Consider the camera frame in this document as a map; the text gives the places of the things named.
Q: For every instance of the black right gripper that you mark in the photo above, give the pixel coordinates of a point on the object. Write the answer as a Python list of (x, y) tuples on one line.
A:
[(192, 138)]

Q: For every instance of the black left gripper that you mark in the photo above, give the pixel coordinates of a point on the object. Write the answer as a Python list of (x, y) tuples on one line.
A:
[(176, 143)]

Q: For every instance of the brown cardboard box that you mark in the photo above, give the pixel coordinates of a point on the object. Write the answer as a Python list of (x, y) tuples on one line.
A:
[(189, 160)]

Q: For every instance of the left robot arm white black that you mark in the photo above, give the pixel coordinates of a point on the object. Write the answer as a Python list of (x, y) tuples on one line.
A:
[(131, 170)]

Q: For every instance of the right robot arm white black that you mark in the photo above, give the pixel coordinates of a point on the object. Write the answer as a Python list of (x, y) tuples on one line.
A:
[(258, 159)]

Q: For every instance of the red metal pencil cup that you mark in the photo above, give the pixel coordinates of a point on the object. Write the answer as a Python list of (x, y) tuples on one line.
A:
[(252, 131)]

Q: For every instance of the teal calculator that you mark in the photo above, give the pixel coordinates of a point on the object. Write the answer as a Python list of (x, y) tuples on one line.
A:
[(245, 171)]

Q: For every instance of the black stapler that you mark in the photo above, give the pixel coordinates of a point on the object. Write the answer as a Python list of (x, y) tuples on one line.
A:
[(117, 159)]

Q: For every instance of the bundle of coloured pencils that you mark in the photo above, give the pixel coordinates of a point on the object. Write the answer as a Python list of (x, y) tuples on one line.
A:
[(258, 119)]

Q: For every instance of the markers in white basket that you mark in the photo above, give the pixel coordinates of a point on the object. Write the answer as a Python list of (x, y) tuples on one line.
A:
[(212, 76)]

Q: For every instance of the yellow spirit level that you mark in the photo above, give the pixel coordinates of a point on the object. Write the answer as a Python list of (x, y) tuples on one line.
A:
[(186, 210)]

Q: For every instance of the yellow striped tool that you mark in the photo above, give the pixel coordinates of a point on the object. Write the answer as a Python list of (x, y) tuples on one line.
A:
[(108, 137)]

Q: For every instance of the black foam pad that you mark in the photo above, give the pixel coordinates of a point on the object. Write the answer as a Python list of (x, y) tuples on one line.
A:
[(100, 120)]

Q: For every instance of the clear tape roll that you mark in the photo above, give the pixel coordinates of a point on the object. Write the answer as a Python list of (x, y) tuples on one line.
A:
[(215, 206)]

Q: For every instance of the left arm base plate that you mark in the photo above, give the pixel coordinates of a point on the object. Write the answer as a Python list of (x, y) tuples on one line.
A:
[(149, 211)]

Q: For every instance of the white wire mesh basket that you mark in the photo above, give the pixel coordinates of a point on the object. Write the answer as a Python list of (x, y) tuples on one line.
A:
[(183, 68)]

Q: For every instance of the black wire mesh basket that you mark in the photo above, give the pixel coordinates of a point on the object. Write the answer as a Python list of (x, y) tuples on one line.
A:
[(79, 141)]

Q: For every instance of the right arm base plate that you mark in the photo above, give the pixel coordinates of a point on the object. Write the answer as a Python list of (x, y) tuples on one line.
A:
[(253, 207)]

::::

Copy out the lines beginning at the one that contains "Q: For every instance of the bundle". Stop at the final line of the data, and include it.

| THE COMPLETED TASK |
Q: For every instance of the bundle of coloured pencils that you mark in the photo above, give the pixel coordinates of a point on the object. Write the answer as a Python list of (x, y) tuples on one line.
A:
[(258, 119)]

Q: For every instance of the markers in white basket that you mark in the photo above, give the pixel coordinates of a point on the object. Write the answer as a Python list of (x, y) tuples on one line.
A:
[(212, 76)]

Q: For every instance of the yellow spirit level that you mark in the photo above, give the pixel coordinates of a point on the object. Write the answer as a Python list of (x, y) tuples on one line.
A:
[(186, 210)]

Q: For every instance of the yellow striped tool that you mark in the photo above, give the pixel coordinates of a point on the object. Write the answer as a Python list of (x, y) tuples on one line.
A:
[(108, 137)]

Q: For every instance of the black foam pad that you mark in the photo above, give the pixel coordinates of a point on the object. Write the answer as a Python list of (x, y) tuples on one line.
A:
[(100, 120)]

Q: For every instance of the clear tape roll that you mark in the photo above, give the pixel coordinates of a point on the object. Write the answer as a Python list of (x, y) tuples on one line.
A:
[(215, 206)]

Q: For every instance of the left arm base plate that you mark in the photo above, give the pixel coordinates of a point on the object. Write the answer as a Python list of (x, y) tuples on one line.
A:
[(149, 211)]

Q: For every instance of the white wire mesh basket that you mark in the photo above, give the pixel coordinates of a point on the object. Write the answer as a Python list of (x, y) tuples on one line.
A:
[(183, 68)]

Q: For every instance of the black wire mesh basket that you mark in the photo above, give the pixel coordinates of a point on the object. Write the answer as a Python list of (x, y) tuples on one line.
A:
[(79, 141)]

Q: For every instance of the right arm base plate that you mark in the photo above, give the pixel coordinates of a point on the object. Write the answer as a Python list of (x, y) tuples on one line.
A:
[(253, 207)]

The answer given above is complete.